- [WORK ITEM]: Set down again exactly the lines of the listing below that fall between the line holding "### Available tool" and the line holding "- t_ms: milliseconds", inclusive.

- [RECORDS]:
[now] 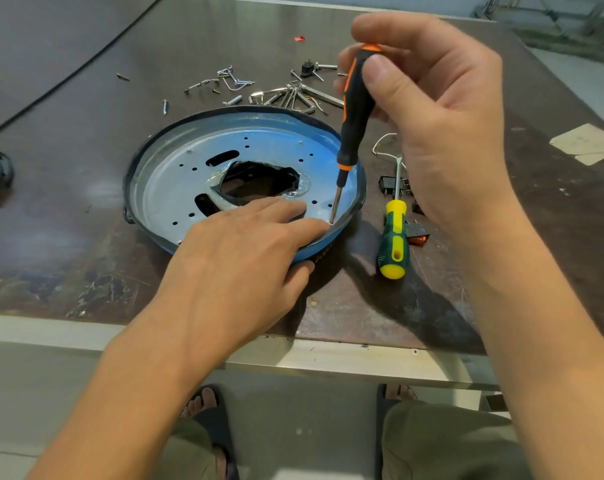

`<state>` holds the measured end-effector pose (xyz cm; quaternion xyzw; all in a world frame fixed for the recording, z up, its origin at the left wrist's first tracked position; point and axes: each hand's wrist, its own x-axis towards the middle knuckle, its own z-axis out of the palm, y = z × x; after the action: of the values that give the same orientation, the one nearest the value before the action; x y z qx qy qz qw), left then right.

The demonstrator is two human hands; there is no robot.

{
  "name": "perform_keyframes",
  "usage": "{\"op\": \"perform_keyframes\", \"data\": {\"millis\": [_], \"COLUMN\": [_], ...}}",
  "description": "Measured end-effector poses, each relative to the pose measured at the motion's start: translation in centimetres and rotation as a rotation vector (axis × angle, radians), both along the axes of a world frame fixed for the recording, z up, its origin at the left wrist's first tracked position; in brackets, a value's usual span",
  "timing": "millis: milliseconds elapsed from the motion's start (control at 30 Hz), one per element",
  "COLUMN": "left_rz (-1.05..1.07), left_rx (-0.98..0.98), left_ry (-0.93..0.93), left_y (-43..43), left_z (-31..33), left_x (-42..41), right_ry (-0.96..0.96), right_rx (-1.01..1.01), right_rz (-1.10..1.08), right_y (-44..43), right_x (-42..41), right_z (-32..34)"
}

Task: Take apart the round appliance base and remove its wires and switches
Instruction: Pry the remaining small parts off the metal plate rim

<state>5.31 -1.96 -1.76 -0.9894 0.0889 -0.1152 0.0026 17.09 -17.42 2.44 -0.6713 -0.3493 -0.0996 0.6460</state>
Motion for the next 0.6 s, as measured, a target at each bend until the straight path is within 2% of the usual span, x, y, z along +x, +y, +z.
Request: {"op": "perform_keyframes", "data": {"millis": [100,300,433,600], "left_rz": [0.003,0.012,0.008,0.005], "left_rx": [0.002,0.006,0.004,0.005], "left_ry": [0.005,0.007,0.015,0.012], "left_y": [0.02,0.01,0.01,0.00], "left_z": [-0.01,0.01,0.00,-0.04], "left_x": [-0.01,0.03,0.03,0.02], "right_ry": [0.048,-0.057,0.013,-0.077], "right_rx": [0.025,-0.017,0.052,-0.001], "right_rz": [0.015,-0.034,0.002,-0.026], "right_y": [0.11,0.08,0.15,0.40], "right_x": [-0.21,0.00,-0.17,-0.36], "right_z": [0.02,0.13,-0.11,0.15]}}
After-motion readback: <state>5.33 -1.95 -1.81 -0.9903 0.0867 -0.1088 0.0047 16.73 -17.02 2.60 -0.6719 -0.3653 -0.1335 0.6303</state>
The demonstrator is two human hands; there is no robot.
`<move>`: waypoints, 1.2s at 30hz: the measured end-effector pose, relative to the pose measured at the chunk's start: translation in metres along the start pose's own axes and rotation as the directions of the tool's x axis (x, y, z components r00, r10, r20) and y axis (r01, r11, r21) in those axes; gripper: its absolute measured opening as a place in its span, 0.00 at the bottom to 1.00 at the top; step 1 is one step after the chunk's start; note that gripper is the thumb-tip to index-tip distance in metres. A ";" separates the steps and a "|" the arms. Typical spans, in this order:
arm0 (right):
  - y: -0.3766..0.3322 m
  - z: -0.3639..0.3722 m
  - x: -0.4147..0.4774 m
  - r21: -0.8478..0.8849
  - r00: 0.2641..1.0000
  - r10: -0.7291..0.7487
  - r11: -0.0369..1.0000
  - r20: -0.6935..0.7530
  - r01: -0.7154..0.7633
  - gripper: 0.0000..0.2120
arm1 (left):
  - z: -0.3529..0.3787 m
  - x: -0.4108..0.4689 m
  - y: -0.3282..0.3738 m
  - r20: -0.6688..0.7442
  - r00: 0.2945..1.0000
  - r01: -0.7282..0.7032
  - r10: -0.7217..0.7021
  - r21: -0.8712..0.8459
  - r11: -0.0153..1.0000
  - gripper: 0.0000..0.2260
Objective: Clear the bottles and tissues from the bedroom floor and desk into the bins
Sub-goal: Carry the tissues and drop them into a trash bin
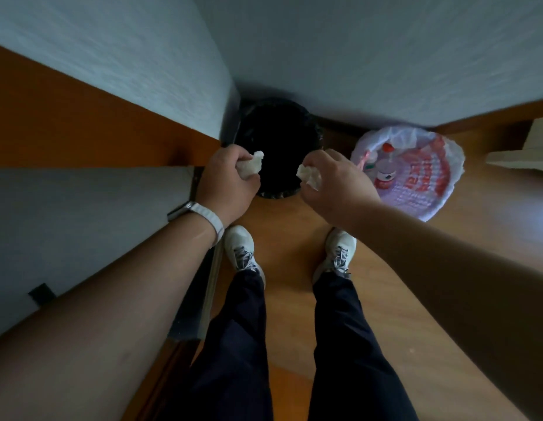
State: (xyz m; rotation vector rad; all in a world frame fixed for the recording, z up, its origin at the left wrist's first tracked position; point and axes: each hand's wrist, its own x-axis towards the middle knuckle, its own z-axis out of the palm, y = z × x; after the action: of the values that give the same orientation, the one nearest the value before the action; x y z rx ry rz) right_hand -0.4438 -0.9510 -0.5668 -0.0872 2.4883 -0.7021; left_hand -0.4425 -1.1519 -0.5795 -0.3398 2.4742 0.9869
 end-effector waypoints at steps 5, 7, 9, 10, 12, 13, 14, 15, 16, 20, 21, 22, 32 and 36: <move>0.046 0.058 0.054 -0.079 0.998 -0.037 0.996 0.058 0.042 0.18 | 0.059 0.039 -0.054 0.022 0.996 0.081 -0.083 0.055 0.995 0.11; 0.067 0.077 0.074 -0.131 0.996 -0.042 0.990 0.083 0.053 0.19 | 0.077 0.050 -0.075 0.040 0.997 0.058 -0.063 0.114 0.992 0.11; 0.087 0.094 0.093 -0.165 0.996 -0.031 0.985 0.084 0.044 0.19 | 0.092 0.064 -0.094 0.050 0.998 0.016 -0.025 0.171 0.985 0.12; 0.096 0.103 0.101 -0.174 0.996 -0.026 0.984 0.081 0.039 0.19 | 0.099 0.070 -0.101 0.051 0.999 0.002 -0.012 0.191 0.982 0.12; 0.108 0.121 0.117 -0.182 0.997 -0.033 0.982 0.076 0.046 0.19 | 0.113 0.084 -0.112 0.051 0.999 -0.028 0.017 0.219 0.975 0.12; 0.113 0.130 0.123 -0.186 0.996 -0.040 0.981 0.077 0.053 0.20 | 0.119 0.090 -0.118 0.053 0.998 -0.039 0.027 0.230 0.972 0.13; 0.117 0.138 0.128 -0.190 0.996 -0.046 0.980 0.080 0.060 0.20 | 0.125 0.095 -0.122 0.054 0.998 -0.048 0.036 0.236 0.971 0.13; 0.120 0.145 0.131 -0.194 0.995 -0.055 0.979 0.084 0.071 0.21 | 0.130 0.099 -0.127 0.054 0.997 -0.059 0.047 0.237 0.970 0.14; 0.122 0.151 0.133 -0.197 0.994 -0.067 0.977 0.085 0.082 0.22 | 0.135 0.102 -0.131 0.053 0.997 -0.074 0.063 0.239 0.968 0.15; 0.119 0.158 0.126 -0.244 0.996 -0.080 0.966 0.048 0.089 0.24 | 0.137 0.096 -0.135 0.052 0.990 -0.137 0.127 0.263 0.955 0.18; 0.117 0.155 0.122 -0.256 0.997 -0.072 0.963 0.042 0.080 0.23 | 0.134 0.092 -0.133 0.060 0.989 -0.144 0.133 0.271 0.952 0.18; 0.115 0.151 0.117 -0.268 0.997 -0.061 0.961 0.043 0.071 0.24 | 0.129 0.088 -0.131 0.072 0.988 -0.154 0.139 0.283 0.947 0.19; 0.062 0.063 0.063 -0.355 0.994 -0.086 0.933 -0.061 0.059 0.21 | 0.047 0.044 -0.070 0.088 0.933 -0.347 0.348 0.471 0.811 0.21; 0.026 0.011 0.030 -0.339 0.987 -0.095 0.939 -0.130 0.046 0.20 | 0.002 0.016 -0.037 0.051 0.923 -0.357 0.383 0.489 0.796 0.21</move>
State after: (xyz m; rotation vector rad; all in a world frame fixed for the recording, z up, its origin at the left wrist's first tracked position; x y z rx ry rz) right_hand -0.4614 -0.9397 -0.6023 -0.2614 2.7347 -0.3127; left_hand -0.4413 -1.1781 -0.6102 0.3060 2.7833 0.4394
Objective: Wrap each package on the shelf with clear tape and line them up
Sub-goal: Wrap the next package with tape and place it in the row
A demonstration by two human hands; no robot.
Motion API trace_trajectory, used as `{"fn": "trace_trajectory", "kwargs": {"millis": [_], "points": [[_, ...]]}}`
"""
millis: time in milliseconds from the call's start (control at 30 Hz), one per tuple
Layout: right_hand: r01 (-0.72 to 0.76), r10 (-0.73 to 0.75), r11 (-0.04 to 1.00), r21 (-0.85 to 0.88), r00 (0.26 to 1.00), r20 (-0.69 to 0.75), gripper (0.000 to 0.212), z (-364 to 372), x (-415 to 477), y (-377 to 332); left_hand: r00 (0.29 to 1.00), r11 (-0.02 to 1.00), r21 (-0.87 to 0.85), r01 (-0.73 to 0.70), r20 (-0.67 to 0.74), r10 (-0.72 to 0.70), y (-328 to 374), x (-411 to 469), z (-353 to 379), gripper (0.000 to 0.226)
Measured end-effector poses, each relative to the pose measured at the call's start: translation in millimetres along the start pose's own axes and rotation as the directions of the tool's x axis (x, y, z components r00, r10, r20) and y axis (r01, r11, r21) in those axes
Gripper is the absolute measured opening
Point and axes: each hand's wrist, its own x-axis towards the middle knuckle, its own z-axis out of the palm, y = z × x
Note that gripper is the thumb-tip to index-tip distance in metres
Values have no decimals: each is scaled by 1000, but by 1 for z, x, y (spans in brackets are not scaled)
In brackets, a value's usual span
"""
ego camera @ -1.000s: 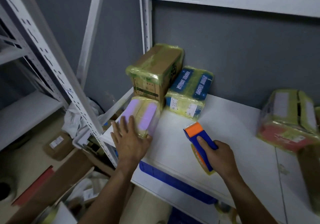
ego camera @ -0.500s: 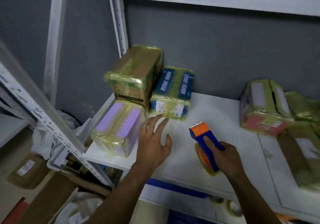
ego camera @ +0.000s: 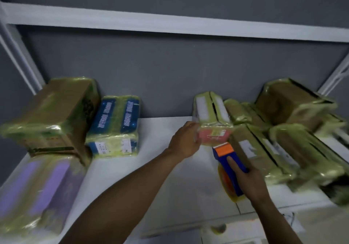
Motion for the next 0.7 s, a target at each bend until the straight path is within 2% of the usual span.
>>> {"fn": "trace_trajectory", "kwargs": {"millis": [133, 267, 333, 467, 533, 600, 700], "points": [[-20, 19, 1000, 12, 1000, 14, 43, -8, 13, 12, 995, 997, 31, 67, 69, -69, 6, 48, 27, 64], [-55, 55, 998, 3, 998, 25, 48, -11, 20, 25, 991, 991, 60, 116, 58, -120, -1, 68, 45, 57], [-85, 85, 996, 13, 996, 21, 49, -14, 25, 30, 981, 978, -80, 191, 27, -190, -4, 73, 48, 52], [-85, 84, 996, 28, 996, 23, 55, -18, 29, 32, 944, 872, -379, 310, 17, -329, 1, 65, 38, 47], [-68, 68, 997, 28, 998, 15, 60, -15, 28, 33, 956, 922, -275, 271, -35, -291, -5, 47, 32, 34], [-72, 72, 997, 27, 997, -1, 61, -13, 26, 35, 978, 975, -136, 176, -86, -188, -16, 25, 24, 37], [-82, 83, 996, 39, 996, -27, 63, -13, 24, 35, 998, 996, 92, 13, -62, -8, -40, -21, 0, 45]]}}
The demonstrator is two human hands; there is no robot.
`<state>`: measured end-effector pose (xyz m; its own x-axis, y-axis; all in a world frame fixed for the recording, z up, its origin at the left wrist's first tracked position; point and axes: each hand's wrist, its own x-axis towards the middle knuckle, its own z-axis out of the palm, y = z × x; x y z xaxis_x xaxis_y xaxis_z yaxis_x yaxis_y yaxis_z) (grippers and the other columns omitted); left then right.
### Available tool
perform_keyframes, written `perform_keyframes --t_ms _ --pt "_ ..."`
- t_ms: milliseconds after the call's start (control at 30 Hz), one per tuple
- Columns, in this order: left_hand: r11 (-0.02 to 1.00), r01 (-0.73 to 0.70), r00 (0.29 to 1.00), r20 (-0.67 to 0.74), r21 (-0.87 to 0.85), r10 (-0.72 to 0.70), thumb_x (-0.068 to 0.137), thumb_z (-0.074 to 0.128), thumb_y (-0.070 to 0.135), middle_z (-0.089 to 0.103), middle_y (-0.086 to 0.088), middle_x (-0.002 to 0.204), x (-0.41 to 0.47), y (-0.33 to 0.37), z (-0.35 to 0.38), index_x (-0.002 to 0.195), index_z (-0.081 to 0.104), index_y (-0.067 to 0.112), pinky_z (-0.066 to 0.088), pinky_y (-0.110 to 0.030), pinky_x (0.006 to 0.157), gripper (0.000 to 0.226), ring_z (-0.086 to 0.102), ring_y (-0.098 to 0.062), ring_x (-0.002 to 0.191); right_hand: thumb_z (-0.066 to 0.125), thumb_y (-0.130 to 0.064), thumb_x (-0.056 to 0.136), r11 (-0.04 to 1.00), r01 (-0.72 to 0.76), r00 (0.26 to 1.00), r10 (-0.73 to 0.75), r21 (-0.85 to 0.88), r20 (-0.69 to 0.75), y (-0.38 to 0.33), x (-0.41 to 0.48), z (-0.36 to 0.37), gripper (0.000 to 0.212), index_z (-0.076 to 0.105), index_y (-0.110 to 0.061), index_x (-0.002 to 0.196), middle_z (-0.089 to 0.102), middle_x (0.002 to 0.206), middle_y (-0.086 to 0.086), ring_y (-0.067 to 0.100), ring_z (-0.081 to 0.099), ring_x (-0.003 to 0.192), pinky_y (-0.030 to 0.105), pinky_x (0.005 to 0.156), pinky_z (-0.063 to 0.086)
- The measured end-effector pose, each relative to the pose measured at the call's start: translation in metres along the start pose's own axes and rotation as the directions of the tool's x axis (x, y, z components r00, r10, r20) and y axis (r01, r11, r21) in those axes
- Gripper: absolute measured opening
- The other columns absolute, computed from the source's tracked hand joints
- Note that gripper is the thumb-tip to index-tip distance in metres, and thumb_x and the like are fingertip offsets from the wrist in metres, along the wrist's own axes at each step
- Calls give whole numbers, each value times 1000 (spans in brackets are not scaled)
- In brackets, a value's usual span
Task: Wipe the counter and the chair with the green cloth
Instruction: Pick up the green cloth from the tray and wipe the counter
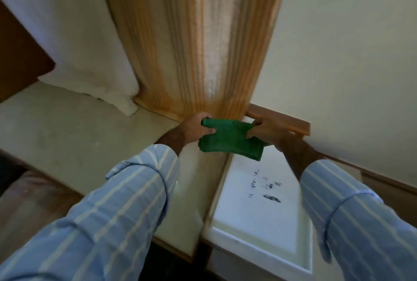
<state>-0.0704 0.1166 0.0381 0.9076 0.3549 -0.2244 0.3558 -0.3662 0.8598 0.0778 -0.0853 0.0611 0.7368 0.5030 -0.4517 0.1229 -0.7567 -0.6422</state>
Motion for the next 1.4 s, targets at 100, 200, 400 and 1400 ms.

- [FINISHED TASK]:
### Available tool
perform_keyframes, written `perform_keyframes --t_ms _ --pt "_ ..."`
- t_ms: milliseconds after the call's start (control at 30 Hz), one per tuple

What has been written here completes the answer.